# [WHAT YOU HAVE TO DO]
Since only part of the material below is wanted, output exactly the lines from the one with "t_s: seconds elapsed" up to and including the one with "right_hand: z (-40".

# [INFORMATION SHOWN]
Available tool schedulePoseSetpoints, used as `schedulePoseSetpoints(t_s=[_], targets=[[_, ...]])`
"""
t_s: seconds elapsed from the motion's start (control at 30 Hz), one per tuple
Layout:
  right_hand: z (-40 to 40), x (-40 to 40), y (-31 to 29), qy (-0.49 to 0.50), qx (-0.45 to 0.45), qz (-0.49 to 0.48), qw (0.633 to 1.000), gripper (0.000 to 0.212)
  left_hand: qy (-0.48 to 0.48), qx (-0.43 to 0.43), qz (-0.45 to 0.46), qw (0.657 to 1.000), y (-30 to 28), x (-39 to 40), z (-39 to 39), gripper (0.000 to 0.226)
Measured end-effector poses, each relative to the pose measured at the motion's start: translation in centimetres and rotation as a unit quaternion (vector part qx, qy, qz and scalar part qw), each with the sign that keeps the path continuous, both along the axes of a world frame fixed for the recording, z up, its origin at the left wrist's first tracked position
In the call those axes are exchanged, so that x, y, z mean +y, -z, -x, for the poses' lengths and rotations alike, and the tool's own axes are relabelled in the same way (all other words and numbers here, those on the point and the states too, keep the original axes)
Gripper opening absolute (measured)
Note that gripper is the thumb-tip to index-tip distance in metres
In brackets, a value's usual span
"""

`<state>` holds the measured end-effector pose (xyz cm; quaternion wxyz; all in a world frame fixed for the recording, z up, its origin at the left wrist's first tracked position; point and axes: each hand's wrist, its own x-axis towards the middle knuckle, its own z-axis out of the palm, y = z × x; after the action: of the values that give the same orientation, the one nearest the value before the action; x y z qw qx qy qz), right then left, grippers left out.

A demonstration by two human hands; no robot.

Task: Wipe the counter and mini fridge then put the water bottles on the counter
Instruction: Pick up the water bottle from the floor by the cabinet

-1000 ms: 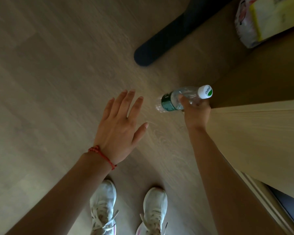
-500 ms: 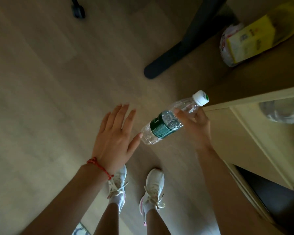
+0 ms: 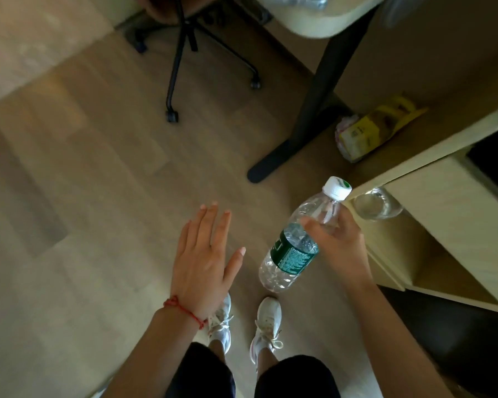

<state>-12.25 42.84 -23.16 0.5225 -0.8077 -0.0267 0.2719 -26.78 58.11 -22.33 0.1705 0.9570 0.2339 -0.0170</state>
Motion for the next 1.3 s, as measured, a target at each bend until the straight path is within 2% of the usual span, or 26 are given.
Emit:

# [COMPLETED EXERCISE]
t_s: seconds elapsed from the motion's start (control at 30 Hz), one per tuple
Layout:
  right_hand: z (-40 to 40), x (-40 to 40), y (-31 to 29), qy (-0.49 to 0.50), qx (-0.45 to 0.45), qz (-0.49 to 0.48), qw (0.633 to 1.000), gripper (0.000 to 0.212)

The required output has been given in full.